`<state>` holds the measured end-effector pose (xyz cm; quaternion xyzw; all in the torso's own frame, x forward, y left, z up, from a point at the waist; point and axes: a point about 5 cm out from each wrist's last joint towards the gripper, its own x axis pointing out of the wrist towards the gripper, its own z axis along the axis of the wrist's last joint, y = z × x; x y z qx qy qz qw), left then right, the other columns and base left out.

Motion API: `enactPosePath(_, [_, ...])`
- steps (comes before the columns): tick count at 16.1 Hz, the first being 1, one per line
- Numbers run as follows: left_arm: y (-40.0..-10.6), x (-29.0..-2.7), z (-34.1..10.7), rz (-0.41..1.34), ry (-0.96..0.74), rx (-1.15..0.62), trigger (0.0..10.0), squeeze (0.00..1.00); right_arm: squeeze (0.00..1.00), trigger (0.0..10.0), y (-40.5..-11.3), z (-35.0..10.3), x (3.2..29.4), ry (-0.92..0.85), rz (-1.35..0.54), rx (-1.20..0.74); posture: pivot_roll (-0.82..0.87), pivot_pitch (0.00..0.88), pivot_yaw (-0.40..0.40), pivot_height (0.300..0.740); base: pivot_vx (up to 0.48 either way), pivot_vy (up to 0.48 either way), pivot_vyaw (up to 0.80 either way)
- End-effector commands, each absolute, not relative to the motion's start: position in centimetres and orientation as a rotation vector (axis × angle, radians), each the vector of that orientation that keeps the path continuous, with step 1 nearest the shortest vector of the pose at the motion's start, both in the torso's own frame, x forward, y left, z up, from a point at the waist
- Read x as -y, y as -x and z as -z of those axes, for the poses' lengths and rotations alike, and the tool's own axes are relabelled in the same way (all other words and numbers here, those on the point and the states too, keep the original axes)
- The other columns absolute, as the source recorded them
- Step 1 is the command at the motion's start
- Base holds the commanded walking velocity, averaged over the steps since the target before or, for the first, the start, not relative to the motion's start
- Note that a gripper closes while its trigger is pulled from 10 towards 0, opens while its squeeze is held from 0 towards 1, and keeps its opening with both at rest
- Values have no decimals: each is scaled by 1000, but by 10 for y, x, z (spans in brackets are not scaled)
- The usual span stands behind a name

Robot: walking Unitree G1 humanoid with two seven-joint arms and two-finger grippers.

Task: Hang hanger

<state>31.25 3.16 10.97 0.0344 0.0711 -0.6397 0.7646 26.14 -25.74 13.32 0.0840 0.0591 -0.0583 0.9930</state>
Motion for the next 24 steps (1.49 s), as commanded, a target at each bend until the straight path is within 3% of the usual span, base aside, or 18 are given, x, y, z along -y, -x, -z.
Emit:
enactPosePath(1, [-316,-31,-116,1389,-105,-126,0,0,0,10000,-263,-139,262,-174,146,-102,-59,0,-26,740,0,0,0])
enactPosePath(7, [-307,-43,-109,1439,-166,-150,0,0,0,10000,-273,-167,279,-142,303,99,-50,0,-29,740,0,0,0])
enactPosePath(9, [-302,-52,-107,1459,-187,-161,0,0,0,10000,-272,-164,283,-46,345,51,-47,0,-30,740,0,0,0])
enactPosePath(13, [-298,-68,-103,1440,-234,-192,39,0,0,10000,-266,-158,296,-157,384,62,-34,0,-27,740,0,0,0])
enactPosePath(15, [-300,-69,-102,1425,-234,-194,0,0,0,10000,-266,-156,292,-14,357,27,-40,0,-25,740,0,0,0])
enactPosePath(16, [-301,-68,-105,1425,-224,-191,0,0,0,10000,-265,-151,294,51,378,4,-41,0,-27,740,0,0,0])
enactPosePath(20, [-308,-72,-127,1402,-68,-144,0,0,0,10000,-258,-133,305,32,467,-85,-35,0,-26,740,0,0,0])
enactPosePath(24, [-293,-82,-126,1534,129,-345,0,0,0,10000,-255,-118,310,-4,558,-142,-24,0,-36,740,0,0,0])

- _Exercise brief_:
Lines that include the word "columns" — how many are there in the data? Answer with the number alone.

- _Your response_:
3